(Material provided Opens)

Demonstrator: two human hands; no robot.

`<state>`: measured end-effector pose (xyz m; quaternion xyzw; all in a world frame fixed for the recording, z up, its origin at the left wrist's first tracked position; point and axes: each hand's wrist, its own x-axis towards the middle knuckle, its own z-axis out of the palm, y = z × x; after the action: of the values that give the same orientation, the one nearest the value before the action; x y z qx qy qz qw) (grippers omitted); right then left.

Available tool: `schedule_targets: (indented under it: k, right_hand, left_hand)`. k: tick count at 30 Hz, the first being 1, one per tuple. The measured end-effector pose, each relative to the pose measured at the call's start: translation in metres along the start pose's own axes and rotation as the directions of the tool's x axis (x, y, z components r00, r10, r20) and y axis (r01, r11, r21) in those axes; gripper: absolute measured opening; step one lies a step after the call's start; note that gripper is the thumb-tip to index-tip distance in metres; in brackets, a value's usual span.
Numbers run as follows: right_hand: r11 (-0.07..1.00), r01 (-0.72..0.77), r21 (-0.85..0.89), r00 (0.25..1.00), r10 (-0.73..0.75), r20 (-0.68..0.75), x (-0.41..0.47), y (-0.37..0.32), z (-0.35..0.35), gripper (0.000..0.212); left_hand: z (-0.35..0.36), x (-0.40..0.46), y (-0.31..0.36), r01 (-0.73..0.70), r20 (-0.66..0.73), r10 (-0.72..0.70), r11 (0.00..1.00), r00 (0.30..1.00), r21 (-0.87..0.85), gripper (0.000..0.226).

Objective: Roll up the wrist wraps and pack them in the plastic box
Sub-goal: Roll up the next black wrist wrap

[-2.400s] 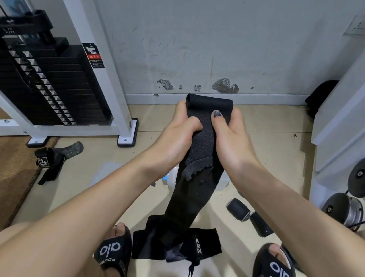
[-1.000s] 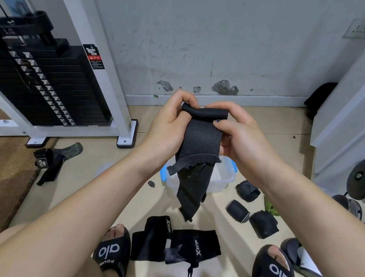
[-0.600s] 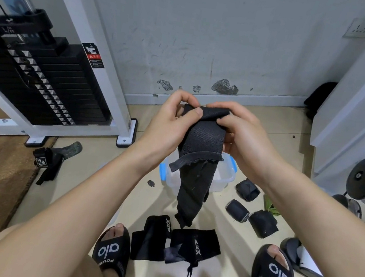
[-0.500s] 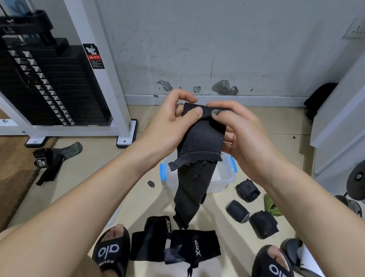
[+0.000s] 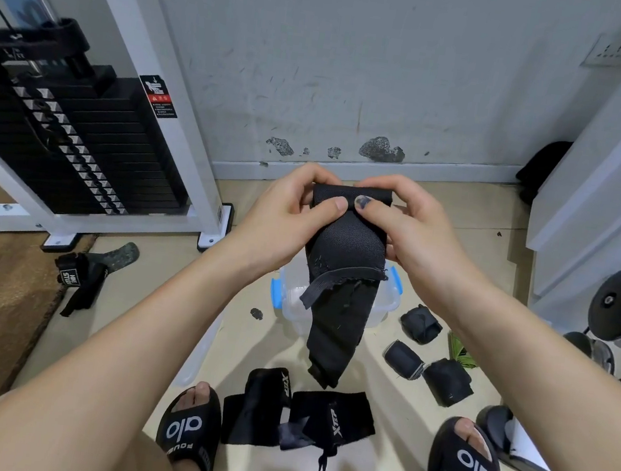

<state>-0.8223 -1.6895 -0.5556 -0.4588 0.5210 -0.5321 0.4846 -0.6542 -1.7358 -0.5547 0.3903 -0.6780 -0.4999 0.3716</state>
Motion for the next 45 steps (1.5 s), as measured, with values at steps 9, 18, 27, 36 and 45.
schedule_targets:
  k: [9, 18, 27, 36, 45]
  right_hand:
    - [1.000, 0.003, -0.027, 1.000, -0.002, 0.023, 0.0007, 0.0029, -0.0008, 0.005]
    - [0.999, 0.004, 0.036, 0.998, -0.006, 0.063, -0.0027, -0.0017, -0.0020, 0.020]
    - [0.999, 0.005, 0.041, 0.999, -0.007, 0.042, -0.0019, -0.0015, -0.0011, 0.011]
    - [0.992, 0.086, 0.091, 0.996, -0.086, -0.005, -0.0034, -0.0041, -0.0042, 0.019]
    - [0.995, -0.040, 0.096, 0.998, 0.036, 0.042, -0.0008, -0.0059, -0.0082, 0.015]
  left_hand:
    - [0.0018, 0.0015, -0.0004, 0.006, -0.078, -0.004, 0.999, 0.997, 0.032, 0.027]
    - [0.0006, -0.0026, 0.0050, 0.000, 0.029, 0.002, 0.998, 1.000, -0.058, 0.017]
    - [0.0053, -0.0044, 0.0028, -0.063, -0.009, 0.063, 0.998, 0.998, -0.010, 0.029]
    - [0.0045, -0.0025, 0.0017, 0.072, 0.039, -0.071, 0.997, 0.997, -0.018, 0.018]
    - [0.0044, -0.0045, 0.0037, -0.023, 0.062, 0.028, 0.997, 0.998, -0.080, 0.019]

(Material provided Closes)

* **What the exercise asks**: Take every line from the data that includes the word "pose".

* **Exercise response**:
`<state>`: measured end-effector pose (xyz m; quaternion xyzw; all in a world frame fixed for the recording, z up, its origin at the left wrist's first tracked position; point and axes: each hand's wrist, its own x-axis towards the middle knuckle, its own z-axis out of the palm, y = z × x; after the action: of the values that give the same orientation, the one nearest the value before the action; x y z qx qy qz qw) (grippers omitted); right then left.
Available tool: `schedule_targets: (indented under it: k, right_hand, left_hand)`. k: tick count at 30 Hz, the first being 1, one per tuple. The measured end-effector pose, each relative to the pose measured at the call's start: translation in metres along the start pose's own axes and rotation as the directions of the tool's x axis (x, y, z components r00, r10, r20) and y axis (r01, r11, r21) in those axes; gripper: absolute measured opening; step one lies a step after the call's start; note that gripper is the thumb-tip to index-tip distance in metres; in brackets, a value's usual span.

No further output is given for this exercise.